A Robust Hybrid Preprocessing Framework Integrating DAE, BM3D, Median Filtering, and CLAHE for Enhanced Pneumonia Chest X-Ray Analysis

Abstract

For the identification of pneumonia using CXR imaging, image quality is potentially impacted by noise, low contrast, and the presence of acquisition artifacts that make it difficult to visualize pertinent or clinically relevant features. To improve the quality of CXR images associated with pneumonia diagnoses, this study recommends the use of a robust hybrid preprocessing framework that utilizes learning-based and classical preprocessing techniques for noise reduction, structural preservation, and increasing contrast, and combines these techniques into one model. The learning-based method used is a Denoising Autoencoder (DAE). The classical methods used include Median Filtering, Block-Matching and 3D Filtering (BM3D), and Contrast-Limited Adaptive Histogram Equalization (CLAHE).
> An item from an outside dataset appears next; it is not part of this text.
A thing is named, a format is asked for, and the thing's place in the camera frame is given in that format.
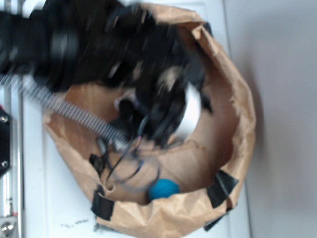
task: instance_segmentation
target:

To evaluate how effectively each preprocessing technique or combination of techniques can enhance pneumonia CXR images, CXR images from publicly available pneumonia CXR datasets were used in this study for evaluation. The performance evaluation used a range of quantitative metrics that included Peak Signal-to-Noise Ratio (PSNR), Structural Similarity Index Measure (SSIM), Mean Squared Error (MSE), Entropy, and Contrast Improvement Index (CII). The results indicate that the proposed hybrid approach is superior to all other preprocessing methods when it comes to creating high-quality images while preserving structural integrity and improving contrast. Therefore, it is concluded that the proposed hybrid preprocessing framework provides a reliable base for improved visual analysis of pneumonia CXR images and enhanced performance from deep learning-based pneumonia detection applications using CXR images.